Originally Posted by
Jim Mahan
What TomF said just above. For that particular application. For woodworking, for carving, IME, the best edge requires less physical effort to push the blade through the wood to take a chip, and that edge will also shave the hairs from your wrist. And that sharpness will also leave that cut surface clean enough to have a patina without needing any goram sanding, or at least less of it. Depends on what you're making or fixing how sharp you want a blade. For other sorts of cutting things, along with the ideal sharpness, the quality of the surface of the blade behind the edge also makes a difference in how nicely the cut is made, how much effort and whether or not your cut gets accompanied by a word. I regret polishing the sides of a nice super sharp kitchen knife, after I noticed that the blade adhered slightly as it moved through raw meat.
As for the razors, I have an almost identical experience to Tom's, as far as learning how to restore shaving sharpness.
The first time I got a shave by a straight razor was at the on-base barber shop in Taiwan. The prices, because of being on base, and because Taiwan, were ridiculously low compared to a barber stateside. Haircut for fifty cents. Shave, two bits. Otherwise I wouldn't have bothered. Stateside at the time, a haircut was five bucks and a shave was ten!

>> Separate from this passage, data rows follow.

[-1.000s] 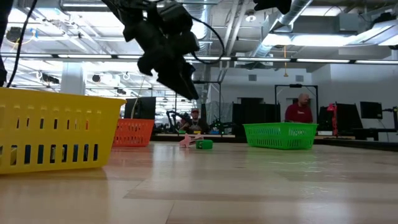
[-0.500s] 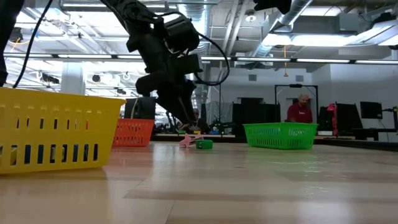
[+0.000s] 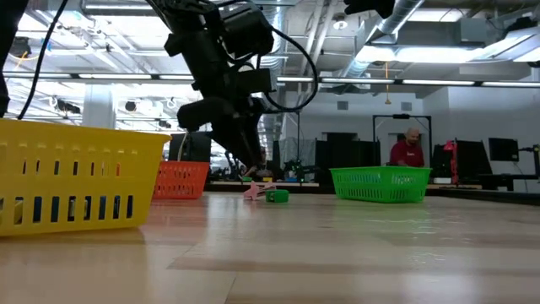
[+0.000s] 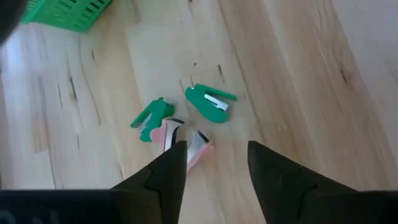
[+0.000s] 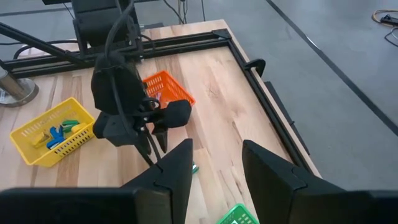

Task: Pick and place Stapler, Stapler remover, tape
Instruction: Put the pink staple remover into the orange basket

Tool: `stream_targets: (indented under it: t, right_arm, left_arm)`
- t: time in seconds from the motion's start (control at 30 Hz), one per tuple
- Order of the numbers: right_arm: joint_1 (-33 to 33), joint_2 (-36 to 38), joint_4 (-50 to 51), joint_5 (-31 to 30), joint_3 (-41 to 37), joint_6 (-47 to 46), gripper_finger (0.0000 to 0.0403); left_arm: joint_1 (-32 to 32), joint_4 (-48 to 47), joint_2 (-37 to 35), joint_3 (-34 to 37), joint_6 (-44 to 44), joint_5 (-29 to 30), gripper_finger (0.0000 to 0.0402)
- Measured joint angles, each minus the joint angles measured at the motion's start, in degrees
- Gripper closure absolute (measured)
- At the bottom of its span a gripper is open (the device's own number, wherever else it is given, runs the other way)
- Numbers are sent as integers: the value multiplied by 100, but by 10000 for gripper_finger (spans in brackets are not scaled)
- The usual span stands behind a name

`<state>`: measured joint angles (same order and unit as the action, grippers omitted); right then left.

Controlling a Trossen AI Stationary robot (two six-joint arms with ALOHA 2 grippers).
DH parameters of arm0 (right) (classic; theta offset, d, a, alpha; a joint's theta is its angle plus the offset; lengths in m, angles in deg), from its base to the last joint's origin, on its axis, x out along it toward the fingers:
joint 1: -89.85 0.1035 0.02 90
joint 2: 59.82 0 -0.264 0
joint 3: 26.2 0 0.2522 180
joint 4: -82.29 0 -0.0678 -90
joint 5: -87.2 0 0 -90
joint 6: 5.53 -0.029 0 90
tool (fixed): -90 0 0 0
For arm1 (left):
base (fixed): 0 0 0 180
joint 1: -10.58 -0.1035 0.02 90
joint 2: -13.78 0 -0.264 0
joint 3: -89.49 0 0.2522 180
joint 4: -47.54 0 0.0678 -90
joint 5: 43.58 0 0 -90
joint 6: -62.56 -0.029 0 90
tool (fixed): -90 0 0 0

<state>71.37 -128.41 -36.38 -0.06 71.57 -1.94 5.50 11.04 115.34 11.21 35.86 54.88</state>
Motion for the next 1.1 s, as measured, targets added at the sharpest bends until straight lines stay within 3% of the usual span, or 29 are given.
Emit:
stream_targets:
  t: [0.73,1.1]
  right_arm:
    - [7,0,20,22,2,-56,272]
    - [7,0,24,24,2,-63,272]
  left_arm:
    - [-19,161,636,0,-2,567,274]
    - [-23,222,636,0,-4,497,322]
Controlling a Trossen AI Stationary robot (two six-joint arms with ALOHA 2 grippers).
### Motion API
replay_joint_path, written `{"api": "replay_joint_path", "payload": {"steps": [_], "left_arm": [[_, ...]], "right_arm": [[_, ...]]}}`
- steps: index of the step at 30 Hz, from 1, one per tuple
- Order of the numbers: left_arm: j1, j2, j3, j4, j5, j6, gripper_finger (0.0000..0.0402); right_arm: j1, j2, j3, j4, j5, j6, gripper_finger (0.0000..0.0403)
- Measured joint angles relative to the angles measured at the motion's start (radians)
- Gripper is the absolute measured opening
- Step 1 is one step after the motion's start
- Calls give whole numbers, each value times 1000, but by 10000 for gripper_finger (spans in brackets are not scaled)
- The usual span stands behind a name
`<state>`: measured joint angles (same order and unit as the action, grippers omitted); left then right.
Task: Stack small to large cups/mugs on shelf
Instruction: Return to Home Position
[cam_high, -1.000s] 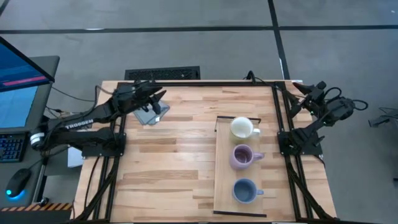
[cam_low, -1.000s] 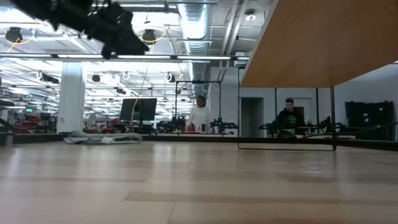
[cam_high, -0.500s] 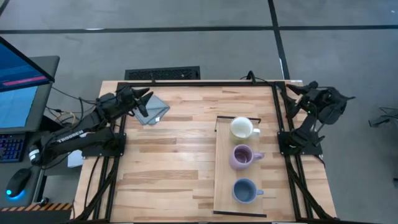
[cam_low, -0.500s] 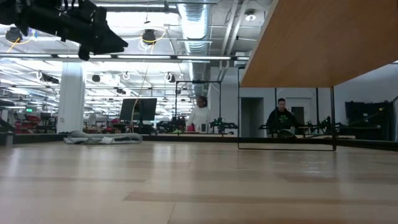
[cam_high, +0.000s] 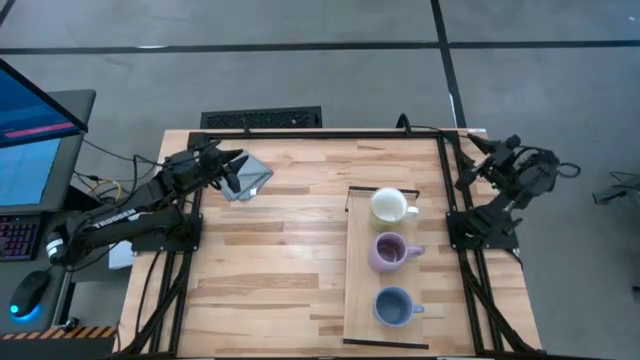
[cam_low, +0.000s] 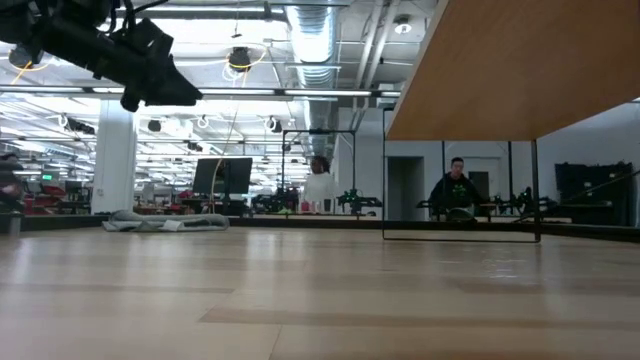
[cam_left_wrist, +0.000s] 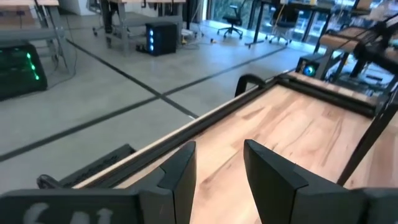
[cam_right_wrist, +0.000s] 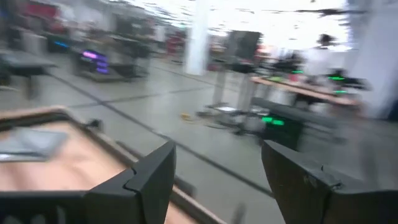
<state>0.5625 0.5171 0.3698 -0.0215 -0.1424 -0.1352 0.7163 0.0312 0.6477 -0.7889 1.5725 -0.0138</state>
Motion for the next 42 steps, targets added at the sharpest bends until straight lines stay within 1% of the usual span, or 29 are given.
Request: {"api": "replay_joint_path", "payload": {"steps": [4,8,11,13,17,19,20,22,27,31,36,37,40,42], "left_arm": [[0,0,0,-16,-1,19,125],[0,0,0,-23,0,60,125],[-1,0,0,-46,3,135,125],[-1,0,0,-64,4,146,125],[-1,0,0,-106,25,127,125],[-1,0,0,-129,50,127,125],[-1,0,0,-140,64,124,125],[-1,0,0,-174,97,123,125],[-1,0,0,-253,169,116,125],[-2,0,0,-278,173,115,125],[-3,0,0,-272,173,117,125],[-3,0,0,-268,173,120,125],[-3,0,0,-252,174,122,125],[-3,0,0,-241,173,131,125]], "right_arm": [[-185,54,-54,129,-1,-89,261],[-363,125,-109,210,0,-59,261],[-455,205,-161,248,-1,-44,261],[-502,277,-186,310,-2,-41,261],[-599,396,-192,361,-3,112,261],[-646,417,-188,364,-4,178,261],[-668,420,-183,363,-4,180,261],[-713,419,-176,367,-1,121,261],[-813,418,-176,453,-1,-39,261],[-898,394,-176,534,-1,-169,261],[-976,323,-176,544,-1,-210,261],[-992,305,-176,544,-1,-239,261],[-1052,245,-176,544,-1,-419,261],[-1098,204,-176,544,-1,-483,261]]}}
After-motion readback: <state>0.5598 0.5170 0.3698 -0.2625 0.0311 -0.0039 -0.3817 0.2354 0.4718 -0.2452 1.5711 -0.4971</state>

It was an experience, sitting laid back under a sheet having another man touch and feel my face, but it was worth it. Hot lather, then the steaming hot towel immediately after, and before he cranked the chair back up. When he was done there was a moment of sublime luxury, and then without any warning and just literally out of the blue, the barber had applied after shave lotion to his hands, and then he SLAPPED it on. I levitated.
But the whole point of the exercise became clear later in the day. Having had the shave in the a.m. I was pleased to find that it was so close I couldn't feel any whiskers with my fingers. Smooth like a baby's. And even more pleasing and unexpected was that it was still that close well into the p.m. and I didn't even think about shaving before work the next day.
Back in the states, while on a leave a few years later, in a touristy spot in California, I happened to see a cutlery store and went in to browse. When I saw the straight razors for sale, I bought one, thinking to recapture that miracle shave mentioned above. It didn't quite work out that way, mostly because a barber can get a better angle of attack and pull the skin taut better than you can do yourself, but it was closer than I was accustomed to, and the shaving was not really much more effort, preparation and all, than a regular shave with a saftery razor, or one of those sacrilege plastic things.
Then, to get to Tom's epiphany regarding the resharpening, I was temporarily rooming with my younger brother Pete in our older brother Tom's apartment, across the boulevard from Tom's hardware store here in Sacto. Pete had brought home from the store a diamond sharpening 'stone.' One of those with a perforated steel plate with diamond embedded like a diamond cutting wheel for a grinder, mounted in a plastic base. Pete said it was the best thing for sharpening, and like a fool, I tried it with my razor. Way too aggressive. Oh, god was it awful after that. I couldn't get it back and shaving with it became a painful ordeal. So much so that I just couldn't bring myself to drag it over my chin or around the more sensitive parts of my face, so out of that necessity I started sporting a chin beard. Eventually I resented buying the damn desposable blades enough that I figured out how to bring the exquisitely sharp edge back.
I eventually gave up on all the ritual prep. I skip the lather altogether. Just getting the whiskers soft with hot water is enough if the blade is properly sharp, and I've even dry shaved with it without much discomfort.
Another point about getting a profoundly sharp edge is, when you make a normal human error in handling the tool, and it bites you, a razor sharp edge will make a clean cut, less painful and less damaged surface area in the sides of the flesh so it bleeds less and heals faster, better. A less clean wound leaves more of a scar. An illustration is when you cut your face with the razor when you're learning how not to make that stroke, and the cut is so clean it doesn't bleed but sticks back together by itself and heals almost before you rinse face.
***
I don't recall the movie at the moment, but there is a scene in a mob crime movie where the bad guy confronts a guy he needs to kill, grabs his wrist and quick as a wink cuts the victim's forearm from his wrist to his elbow with a straight razor, lets him collapse to the floor and tells him not to struggle, it's over. He's just about bled out before he slumps to the ground.
The hitman couldn't do that with just a trusty ol Barlow. Just sayin.